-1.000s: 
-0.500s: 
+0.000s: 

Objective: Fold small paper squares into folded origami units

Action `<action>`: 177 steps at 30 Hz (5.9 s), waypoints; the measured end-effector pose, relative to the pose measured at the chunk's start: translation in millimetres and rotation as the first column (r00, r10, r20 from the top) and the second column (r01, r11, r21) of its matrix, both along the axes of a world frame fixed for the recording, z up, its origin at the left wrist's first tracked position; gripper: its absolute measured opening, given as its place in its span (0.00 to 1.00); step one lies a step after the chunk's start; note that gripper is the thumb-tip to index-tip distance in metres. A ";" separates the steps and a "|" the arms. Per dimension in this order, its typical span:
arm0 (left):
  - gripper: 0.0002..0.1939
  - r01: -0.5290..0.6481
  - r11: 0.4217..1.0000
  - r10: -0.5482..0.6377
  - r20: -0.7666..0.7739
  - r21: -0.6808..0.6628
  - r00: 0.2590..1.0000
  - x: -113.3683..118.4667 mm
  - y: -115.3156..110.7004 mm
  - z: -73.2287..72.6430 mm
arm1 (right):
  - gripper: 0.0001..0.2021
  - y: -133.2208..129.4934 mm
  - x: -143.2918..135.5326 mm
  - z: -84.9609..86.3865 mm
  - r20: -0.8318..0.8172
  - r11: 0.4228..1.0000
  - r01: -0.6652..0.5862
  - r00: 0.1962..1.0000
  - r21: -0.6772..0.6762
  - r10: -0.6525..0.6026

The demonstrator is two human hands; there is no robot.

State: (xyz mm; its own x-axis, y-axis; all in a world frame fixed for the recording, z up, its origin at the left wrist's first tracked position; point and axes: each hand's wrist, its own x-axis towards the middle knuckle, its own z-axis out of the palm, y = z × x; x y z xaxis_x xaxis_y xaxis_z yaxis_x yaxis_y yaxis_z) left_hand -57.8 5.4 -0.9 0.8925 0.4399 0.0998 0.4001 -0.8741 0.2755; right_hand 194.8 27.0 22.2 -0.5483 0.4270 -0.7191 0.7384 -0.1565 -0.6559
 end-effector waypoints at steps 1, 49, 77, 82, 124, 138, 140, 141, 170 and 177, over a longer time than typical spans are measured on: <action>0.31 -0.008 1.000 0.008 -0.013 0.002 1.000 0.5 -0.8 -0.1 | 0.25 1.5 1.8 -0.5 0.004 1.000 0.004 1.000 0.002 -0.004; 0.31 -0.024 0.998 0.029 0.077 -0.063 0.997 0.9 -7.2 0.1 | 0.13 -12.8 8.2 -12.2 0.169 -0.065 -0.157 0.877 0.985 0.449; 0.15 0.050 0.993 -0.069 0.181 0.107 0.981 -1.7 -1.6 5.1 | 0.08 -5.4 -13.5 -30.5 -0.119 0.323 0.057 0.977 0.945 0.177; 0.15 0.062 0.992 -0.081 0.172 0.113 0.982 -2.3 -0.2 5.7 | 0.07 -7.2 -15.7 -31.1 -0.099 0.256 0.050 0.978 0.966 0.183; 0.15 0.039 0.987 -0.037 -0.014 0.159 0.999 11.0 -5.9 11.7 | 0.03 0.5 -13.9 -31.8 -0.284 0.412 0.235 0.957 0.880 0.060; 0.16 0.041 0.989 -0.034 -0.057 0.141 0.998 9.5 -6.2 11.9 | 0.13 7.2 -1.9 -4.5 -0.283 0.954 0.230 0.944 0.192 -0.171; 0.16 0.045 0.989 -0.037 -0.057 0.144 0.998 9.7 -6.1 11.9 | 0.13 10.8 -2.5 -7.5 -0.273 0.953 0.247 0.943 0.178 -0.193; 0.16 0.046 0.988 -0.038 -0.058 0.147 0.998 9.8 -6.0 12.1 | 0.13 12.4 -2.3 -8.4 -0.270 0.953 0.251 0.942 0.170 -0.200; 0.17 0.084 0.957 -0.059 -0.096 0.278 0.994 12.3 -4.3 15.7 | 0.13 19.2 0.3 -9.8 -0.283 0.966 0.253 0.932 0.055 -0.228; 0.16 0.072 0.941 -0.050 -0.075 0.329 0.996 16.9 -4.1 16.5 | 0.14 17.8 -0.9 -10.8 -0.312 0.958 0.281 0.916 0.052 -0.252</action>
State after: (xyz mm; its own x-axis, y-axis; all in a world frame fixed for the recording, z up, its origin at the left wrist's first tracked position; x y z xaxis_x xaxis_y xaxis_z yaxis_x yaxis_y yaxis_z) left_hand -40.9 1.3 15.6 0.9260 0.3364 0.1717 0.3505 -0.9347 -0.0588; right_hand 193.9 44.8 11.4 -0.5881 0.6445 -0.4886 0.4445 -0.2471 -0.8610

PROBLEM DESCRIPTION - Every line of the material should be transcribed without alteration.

WRITTEN REPLY -
-1.000s: 
-0.500s: 
+0.000s: 

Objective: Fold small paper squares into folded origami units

Action `<action>`: 177 steps at 30 Hz (5.9 s), waypoints; the measured end-effector pose, relative to the pose measured at the chunk's start: translation in millimetres and rotation as the first column (r00, r10, r20 from the top) and the second column (r01, r11, r21) of its matrix, both along the axes of a world frame fixed for the recording, z up, its origin at the left wrist's first tracked position; gripper: its absolute measured opening, given as its place in its span (0.00 to 1.00); step one lies a step after the chunk's start; note that gripper is the thumb-tip to index-tip distance in metres. A ";" separates the steps and a "|" the arms. Per dimension in this order, its typical span:
arm0 (left):
  - gripper: 0.0002..0.1939
  - r01: -0.5290..0.6481
  - r11: 0.4217..1.0000
  - r10: -0.5482..0.6377
  - r20: -0.7666..0.7739
  - r21: -0.6808..0.6628
  - r00: 0.2590..1.0000
  - x: -113.3683..118.4667 mm
  - y: -115.3156..110.7004 mm
  - z: -73.2287..72.6430 mm
arm1 (right):
  - gripper: 0.0001..0.2021
  - y: -133.2208..129.4934 mm
  - x: -143.2918..135.5326 mm
  - z: -84.9609..86.3865 mm
  - r20: -0.8318..0.8172
  - r11: 0.4228..1.0000
  - r01: -0.6652..0.5862
  - r00: 0.1962..1.0000
  - r21: -0.6772..0.6762
  - r10: -0.6525..0.6026

The demonstrator is two human hands; there is no robot.

State: (xyz mm; its own x-axis, y-axis; all in a world frame fixed for the recording, z up, its origin at the left wrist's first tracked position; point and axes: each hand's wrist, its own x-axis towards the middle knuckle, its own z-axis out of the palm, y = z × x; x y z xaxis_x xaxis_y xaxis_z yaxis_x yaxis_y yaxis_z) left_hand -57.8 5.4 -0.9 0.8925 0.4399 0.0998 0.4001 -0.8741 0.2755; right_hand 194.8 27.0 22.2 -0.5483 0.4270 -0.7191 0.7384 -0.1565 -0.6559
 end-effector waypoints at steps 1, 49, 77, 82, 124, 138, 140, 141, 170 and 177, over a longer time than typical spans are measured on: <action>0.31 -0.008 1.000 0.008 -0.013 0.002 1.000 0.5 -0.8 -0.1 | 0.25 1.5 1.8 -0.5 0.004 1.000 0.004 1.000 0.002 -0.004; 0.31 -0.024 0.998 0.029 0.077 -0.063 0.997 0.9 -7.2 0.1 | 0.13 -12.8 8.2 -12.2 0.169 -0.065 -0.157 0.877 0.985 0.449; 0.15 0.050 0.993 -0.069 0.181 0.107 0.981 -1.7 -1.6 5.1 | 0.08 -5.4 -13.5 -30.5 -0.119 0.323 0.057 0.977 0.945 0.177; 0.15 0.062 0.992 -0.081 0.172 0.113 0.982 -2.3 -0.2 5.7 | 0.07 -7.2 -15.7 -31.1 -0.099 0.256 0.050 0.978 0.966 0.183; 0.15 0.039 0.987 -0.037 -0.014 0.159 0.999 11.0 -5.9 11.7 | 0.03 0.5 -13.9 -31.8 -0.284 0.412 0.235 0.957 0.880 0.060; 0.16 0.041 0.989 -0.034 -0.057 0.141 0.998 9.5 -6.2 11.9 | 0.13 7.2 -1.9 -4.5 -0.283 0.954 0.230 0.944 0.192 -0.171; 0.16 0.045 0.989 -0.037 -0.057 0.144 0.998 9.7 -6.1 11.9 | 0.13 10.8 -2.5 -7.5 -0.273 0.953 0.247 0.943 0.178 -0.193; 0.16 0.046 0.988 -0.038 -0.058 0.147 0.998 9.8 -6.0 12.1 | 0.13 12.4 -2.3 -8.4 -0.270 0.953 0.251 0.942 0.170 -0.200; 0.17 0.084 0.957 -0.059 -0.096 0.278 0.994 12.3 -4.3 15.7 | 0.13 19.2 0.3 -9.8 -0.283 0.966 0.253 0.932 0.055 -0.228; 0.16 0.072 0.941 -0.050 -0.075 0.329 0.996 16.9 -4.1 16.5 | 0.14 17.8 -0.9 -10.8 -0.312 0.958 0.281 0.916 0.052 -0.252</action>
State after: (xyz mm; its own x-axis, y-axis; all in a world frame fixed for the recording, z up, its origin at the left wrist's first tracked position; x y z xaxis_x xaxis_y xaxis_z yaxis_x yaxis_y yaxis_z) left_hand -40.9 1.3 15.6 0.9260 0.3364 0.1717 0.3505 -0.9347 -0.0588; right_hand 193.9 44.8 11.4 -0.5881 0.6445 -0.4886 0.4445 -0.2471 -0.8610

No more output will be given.